The European Renewable Energy Directive provides a baseline framework for sustainability reporting and requirements. “They’re primarily concerned with land conversion–high carbon stock land or lands that are high in biodiversity values,” Endres said. “They also require a cross-compliance with agro- environmental laws, which is something required in return for receipt of agricultural payments under the Common Agricultural Program. In large part, we don’t have a similar system in the United States. We have requirements for highly erodible land and protection of endangered species, but in Europe there’s a broader program specifically designed for agricultural contexts to comply with environmental law and to improve the environment.”
Adopting European standards is not a simple task for U.S. growers, Endres said. “For the past three years, the Council for Sustainable Biomass Production has been developing a standard that the European Commission will recognize, but one that is at the same time one designed for American growers to implement practically on the ground and that deploys tools such as those developed by USDA and Extension. Until we have a standard uniquely developed for the American market, producers’ access to European markets could be inhibited. Harmonization questions between Europe, the U.S. and Brazil likely will arise, particularly when stakeholders disagree on substantive and governance questions associated with the many standards emerging in the international marketplace.”
Endres said that other than certification for organic food, the United States does not have widespread experience with certifying commodities. “European calls for biofuels certification are pushing efforts in the U.S. to figure out how to certify an agricultural supply chain. It’s something we’ve never done here at a large scale,” she said.
She stressed that international harmonization is vital for the aviation industry because of looming compliance mandates for carbon reductions in Europe. “To land a plane in Europe, U.S. carriers will have to prove that they have reduced their carbon footprint below a certain level. If not, they will have to buy credits within the European Emissions Trading System.
Although the requirement has been postponed until January 2014, the aviation sector is actively seeking ways to reduce greenhouse gas emissions through biofuels. The challenge is not only how to convert cellulosics into jet fuel, but also how to certify that they are grown, refined, and distributed in a sustainable manner,” Endres said.
Endres said that there are still a lot of questions about how to implement standards for biomass. “It’s important to match the goal of regulation with what actually can and does occur on the ground. We can put any requirement into writing, but will it really work on the ground or is it just ‘green washing?’
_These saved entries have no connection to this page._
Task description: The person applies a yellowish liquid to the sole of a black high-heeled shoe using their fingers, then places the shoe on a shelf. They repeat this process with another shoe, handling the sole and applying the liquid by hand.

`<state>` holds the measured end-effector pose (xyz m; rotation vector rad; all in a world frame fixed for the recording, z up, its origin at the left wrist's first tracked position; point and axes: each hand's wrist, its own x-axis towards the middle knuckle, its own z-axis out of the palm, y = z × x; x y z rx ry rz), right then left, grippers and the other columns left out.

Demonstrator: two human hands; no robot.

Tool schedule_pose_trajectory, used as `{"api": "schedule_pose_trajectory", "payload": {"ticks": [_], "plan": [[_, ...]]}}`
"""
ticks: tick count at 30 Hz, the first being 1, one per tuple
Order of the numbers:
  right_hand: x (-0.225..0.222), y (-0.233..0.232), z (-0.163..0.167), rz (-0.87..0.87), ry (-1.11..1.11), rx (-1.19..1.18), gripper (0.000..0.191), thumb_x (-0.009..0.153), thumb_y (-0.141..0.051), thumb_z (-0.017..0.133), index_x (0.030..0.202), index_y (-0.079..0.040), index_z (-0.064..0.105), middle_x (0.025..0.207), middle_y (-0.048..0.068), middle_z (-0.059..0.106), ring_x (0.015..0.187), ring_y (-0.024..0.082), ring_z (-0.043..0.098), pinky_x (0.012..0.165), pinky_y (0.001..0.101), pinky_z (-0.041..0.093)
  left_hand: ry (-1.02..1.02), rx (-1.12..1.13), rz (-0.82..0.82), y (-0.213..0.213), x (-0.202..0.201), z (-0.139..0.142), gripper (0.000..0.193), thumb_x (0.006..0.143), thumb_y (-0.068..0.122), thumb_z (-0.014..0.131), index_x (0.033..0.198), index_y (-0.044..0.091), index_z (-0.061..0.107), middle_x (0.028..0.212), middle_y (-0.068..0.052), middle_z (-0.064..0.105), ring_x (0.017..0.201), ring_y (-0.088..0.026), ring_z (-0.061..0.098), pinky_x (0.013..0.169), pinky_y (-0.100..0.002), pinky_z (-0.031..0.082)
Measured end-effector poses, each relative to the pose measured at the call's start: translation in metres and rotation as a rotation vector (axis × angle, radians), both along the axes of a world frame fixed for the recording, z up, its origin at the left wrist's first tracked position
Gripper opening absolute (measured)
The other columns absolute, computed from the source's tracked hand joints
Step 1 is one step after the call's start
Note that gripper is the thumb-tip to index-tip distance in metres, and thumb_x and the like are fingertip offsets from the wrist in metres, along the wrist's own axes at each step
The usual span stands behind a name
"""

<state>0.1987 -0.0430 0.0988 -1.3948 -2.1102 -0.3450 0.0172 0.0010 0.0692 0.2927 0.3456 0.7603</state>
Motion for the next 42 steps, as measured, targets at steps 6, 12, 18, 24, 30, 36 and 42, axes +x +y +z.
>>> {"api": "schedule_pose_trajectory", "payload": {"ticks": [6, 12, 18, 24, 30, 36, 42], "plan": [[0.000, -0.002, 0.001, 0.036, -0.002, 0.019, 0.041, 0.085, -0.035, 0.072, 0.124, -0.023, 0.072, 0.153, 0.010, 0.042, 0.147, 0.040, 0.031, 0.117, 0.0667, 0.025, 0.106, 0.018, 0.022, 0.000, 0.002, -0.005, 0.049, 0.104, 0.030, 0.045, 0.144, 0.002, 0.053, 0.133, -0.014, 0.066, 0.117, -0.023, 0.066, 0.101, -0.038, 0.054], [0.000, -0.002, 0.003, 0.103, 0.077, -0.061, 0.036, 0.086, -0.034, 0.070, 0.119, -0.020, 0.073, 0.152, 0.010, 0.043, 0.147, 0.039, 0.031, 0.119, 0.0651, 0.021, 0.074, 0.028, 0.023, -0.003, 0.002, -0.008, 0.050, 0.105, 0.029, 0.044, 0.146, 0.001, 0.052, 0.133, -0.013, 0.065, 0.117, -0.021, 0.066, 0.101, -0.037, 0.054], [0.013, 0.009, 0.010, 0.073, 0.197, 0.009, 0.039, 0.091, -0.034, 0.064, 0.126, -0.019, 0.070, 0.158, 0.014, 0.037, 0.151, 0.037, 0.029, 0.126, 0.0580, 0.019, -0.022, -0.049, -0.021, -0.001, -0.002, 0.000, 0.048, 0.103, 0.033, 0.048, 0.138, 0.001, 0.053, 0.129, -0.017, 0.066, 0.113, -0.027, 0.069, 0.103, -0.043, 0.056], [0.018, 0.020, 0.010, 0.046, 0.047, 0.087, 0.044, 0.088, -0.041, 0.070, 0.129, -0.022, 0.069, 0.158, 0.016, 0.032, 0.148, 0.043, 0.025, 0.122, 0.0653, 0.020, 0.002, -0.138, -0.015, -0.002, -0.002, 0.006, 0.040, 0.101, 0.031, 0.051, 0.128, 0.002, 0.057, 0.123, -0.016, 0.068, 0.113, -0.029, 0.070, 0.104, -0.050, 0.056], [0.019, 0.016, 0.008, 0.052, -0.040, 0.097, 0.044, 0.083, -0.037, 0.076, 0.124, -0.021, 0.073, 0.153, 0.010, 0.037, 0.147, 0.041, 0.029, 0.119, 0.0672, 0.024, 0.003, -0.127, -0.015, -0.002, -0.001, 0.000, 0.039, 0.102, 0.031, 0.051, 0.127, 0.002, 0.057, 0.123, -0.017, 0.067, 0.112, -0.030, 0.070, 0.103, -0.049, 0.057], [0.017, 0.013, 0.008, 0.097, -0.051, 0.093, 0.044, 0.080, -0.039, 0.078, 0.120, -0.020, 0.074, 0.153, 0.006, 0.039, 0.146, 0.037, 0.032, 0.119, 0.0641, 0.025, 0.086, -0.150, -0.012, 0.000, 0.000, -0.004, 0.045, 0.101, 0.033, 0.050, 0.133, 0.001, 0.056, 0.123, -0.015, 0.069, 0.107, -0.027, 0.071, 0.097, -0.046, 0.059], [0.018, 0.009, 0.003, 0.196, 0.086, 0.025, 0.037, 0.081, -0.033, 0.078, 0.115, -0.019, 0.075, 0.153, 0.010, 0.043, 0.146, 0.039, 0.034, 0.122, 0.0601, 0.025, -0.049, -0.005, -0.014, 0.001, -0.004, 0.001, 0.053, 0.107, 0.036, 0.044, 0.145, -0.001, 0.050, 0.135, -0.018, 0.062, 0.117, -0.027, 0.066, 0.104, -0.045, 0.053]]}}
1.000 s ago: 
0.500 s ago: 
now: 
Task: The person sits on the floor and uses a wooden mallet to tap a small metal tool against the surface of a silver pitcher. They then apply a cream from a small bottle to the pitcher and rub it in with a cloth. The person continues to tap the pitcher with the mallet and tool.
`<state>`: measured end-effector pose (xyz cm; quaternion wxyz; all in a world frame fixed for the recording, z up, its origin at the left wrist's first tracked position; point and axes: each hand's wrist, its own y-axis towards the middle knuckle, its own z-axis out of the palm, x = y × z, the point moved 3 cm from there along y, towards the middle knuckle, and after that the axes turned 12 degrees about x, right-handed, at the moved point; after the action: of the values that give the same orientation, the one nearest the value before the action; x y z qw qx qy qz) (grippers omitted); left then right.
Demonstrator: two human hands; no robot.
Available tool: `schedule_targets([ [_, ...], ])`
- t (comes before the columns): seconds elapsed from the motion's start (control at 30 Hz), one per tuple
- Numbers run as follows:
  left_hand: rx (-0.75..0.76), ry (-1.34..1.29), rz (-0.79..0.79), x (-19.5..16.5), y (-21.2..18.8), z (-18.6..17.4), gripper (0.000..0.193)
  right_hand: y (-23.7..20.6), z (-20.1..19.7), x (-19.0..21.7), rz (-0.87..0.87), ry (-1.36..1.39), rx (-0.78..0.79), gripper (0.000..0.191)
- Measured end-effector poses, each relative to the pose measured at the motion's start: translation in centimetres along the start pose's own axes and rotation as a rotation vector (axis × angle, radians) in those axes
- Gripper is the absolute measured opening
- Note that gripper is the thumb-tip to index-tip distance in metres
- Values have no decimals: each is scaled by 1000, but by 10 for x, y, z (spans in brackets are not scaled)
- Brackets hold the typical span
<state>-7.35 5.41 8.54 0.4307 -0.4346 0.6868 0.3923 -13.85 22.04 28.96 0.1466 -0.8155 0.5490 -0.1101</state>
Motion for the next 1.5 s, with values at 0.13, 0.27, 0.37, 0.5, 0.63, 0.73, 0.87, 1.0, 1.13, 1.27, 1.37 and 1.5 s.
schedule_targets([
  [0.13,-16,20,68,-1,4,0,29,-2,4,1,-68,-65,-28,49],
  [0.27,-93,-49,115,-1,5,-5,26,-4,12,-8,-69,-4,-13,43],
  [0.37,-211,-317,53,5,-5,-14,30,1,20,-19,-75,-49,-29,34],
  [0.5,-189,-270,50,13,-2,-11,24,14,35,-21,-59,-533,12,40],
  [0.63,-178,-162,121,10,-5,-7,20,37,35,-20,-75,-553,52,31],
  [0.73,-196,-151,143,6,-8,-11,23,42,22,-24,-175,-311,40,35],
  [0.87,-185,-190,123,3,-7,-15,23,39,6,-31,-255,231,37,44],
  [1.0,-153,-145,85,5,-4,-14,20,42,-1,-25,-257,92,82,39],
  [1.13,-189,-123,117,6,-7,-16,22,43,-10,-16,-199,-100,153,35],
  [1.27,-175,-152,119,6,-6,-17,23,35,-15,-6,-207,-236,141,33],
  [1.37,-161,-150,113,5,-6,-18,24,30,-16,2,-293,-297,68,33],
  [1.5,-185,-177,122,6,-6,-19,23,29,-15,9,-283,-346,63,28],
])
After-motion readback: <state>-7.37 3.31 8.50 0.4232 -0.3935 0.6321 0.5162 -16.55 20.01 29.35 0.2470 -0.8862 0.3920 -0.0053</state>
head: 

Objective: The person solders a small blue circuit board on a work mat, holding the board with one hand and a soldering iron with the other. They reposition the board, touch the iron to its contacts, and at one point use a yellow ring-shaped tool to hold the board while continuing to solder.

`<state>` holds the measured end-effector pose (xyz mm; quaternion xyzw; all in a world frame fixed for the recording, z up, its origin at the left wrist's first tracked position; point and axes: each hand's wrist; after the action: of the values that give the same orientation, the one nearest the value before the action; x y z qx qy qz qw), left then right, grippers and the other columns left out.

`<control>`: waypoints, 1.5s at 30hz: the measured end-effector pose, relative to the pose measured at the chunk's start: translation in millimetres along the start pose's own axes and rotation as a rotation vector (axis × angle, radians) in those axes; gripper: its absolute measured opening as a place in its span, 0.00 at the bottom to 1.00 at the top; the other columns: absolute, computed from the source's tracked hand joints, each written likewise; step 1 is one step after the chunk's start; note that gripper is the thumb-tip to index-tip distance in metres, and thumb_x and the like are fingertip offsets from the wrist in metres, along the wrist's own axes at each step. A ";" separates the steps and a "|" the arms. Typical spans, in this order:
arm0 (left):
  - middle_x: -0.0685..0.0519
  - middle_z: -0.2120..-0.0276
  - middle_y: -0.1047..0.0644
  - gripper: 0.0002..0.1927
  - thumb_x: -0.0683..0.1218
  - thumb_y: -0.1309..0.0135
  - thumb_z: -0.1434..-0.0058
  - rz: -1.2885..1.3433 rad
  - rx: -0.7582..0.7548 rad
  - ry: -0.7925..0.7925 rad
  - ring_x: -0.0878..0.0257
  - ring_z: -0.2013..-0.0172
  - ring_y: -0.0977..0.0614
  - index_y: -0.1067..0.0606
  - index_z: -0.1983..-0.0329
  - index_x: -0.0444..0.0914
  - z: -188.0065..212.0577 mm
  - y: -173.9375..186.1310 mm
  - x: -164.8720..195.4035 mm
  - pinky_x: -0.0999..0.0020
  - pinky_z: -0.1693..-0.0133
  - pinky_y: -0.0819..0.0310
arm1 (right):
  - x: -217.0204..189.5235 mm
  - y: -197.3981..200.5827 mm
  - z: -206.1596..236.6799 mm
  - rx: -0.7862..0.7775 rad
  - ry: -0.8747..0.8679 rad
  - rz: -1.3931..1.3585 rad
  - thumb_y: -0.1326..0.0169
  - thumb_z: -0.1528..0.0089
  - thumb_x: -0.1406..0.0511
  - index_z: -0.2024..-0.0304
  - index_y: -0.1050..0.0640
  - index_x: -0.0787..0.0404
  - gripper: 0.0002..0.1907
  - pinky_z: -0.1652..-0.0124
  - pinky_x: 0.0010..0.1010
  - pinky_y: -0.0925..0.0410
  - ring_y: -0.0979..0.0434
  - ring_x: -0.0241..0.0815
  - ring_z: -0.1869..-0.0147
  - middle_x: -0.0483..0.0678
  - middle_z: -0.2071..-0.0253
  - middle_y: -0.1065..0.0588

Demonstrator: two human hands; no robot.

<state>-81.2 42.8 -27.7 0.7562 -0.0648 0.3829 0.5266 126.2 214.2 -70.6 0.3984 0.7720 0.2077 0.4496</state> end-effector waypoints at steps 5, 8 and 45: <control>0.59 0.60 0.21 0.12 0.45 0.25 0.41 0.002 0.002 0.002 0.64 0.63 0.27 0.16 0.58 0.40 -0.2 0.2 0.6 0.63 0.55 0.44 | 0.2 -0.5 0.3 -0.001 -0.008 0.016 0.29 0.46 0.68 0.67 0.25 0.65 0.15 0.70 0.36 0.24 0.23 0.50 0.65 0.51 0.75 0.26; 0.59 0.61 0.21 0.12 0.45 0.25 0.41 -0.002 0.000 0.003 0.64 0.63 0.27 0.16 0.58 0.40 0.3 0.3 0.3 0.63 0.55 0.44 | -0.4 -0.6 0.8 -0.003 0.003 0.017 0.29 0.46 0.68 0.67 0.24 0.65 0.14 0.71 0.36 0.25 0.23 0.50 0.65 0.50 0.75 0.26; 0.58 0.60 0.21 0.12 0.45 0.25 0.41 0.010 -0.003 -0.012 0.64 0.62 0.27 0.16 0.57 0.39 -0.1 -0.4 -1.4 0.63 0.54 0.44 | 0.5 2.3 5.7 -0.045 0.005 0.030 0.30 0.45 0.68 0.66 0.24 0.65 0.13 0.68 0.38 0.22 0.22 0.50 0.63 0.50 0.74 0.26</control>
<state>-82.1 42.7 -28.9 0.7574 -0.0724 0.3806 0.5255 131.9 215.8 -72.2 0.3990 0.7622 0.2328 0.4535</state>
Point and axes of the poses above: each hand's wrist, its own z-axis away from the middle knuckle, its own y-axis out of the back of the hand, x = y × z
“In the war of words and in the public media, biofuels have had to face more accusations than any other renewable energy source, such as solar power and wind,” Endres said. “So, even though we think we’re achieving rural development, receiving carbon reductions or climate mitigation benefits, or that we’re having increased energy security, people may still be suspicious of biomass fuels unless there is a certification that we can operationalize.”